X = result.drop('Outcome', axis=1)
y = df['Outcome']

X_train, X_test, y_train, y_test = train_test_split(X, y, test_size=0.2, random_state=42)

In [None]:
from sklearn.linear_model import LogisticRegression
from sklearn.metrics import mean_squared_error

rmse  = lambda labels, predictions: np.sqrt(mean_squared_error(labels, predictions))

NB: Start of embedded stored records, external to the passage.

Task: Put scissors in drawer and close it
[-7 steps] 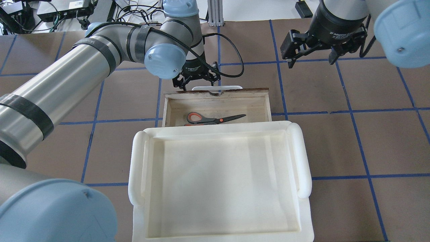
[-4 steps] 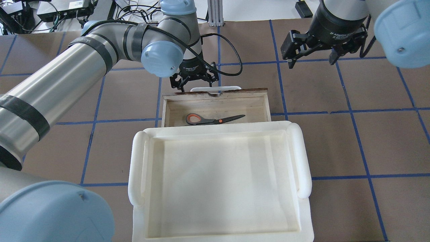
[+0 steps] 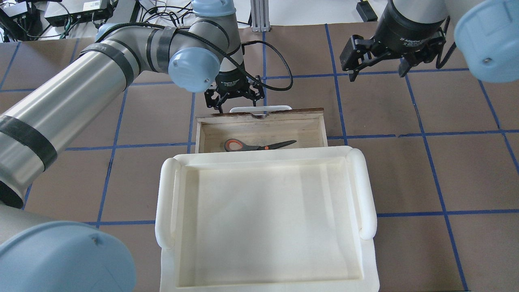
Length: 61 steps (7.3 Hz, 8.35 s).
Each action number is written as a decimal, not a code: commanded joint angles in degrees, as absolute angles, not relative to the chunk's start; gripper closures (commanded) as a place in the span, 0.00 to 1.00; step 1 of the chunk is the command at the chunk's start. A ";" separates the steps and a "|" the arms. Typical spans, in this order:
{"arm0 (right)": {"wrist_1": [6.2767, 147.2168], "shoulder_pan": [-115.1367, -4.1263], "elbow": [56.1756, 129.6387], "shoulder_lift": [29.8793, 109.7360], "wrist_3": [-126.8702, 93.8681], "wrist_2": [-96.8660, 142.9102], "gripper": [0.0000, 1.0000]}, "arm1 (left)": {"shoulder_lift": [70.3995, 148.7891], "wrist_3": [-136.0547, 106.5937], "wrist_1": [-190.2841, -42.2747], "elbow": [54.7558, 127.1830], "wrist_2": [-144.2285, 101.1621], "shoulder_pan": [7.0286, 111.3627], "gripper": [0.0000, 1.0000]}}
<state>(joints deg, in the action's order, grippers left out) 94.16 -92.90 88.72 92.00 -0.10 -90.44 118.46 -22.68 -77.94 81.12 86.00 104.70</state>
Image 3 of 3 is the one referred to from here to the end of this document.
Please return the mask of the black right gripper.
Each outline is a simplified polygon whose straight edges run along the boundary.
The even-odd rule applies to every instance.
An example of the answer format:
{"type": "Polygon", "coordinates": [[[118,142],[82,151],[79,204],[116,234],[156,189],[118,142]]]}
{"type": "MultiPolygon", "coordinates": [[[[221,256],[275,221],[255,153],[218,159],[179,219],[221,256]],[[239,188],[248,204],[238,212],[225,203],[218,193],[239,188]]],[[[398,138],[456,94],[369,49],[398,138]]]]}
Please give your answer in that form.
{"type": "Polygon", "coordinates": [[[354,82],[364,68],[402,58],[397,72],[404,78],[413,67],[441,55],[446,41],[441,26],[448,19],[443,0],[390,0],[370,39],[357,34],[348,39],[339,57],[341,69],[354,82]]]}

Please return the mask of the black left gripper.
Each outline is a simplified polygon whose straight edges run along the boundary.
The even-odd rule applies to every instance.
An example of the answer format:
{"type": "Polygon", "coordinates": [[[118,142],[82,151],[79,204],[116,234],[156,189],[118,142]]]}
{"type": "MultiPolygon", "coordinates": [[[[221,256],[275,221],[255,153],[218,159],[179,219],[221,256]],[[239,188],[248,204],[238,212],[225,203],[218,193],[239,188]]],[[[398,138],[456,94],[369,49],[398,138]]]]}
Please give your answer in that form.
{"type": "Polygon", "coordinates": [[[252,101],[251,115],[254,118],[264,118],[263,106],[257,103],[258,100],[265,98],[263,86],[239,71],[220,72],[216,77],[215,85],[211,85],[204,91],[206,107],[213,108],[220,114],[224,113],[222,108],[224,102],[239,97],[252,101]]]}

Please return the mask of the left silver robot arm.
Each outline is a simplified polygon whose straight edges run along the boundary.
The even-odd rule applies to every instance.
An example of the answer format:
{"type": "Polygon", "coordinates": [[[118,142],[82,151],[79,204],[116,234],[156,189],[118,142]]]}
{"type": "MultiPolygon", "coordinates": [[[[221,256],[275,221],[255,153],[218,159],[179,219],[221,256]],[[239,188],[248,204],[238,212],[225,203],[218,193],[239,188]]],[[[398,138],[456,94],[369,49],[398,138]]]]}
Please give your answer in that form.
{"type": "Polygon", "coordinates": [[[188,31],[147,23],[104,25],[78,59],[1,115],[2,292],[131,292],[135,261],[92,225],[23,210],[24,190],[143,71],[197,93],[243,71],[231,0],[194,0],[188,31]]]}

lg_model = LogisticRegression(max_iter=1000,C=0.01).fit(X_train, y_train)
lg_predictions = lg_model.predict(X_test)
rmse(y_test, lg_predictions)

Since the consequences of detection False Negatives are high; the task should be **Recall centric**.

In [None]:
from sklearn.metrics import accuracy_score
from sklearn.metrics import roc_auc_score
from sklearn.metrics import plot_roc_curve
from sklearn.metrics import recall_score

print(accuracy_score(y_test, lg_predictions))
print(roc_auc_score(y_test, lg_predictions))

In [None]:
from sklearn.metrics import classification_report

print(classification_report(y_test, lg_predictions))

### Random Forest

In [None]:
from sklearn.ensemble import RandomForestClassifier
from sklearn.model_selection import GridSearchCV

param_grid = {'n_estimators': [400, 500, 600], 
              'max_leaf_nodes': [14, 15, 16]}
random_forest = RandomForestClassifier(n_jobs=-1)

grid_search_rf = GridSearchCV(random_forest, 
                              param_grid=param_grid, 
                              cv=3,
                              scoring='recall',
                              return_train_score=True)
grid_search_rf.fit(X_train, y_train)
grid_search_rf.best_params_

In [None]:
print(classification_report(y_test, grid_search_rf.predict(X_test)))
print(recall_score(y_test, grid_search_rf.predict(X_test)))
print(roc_auc_score(y_test, grid_search_rf.predict_proba(X_test)[:, 1]))

This does seems to be reasonably acceptable Model. With roc_auc of 92% and recall of 81%.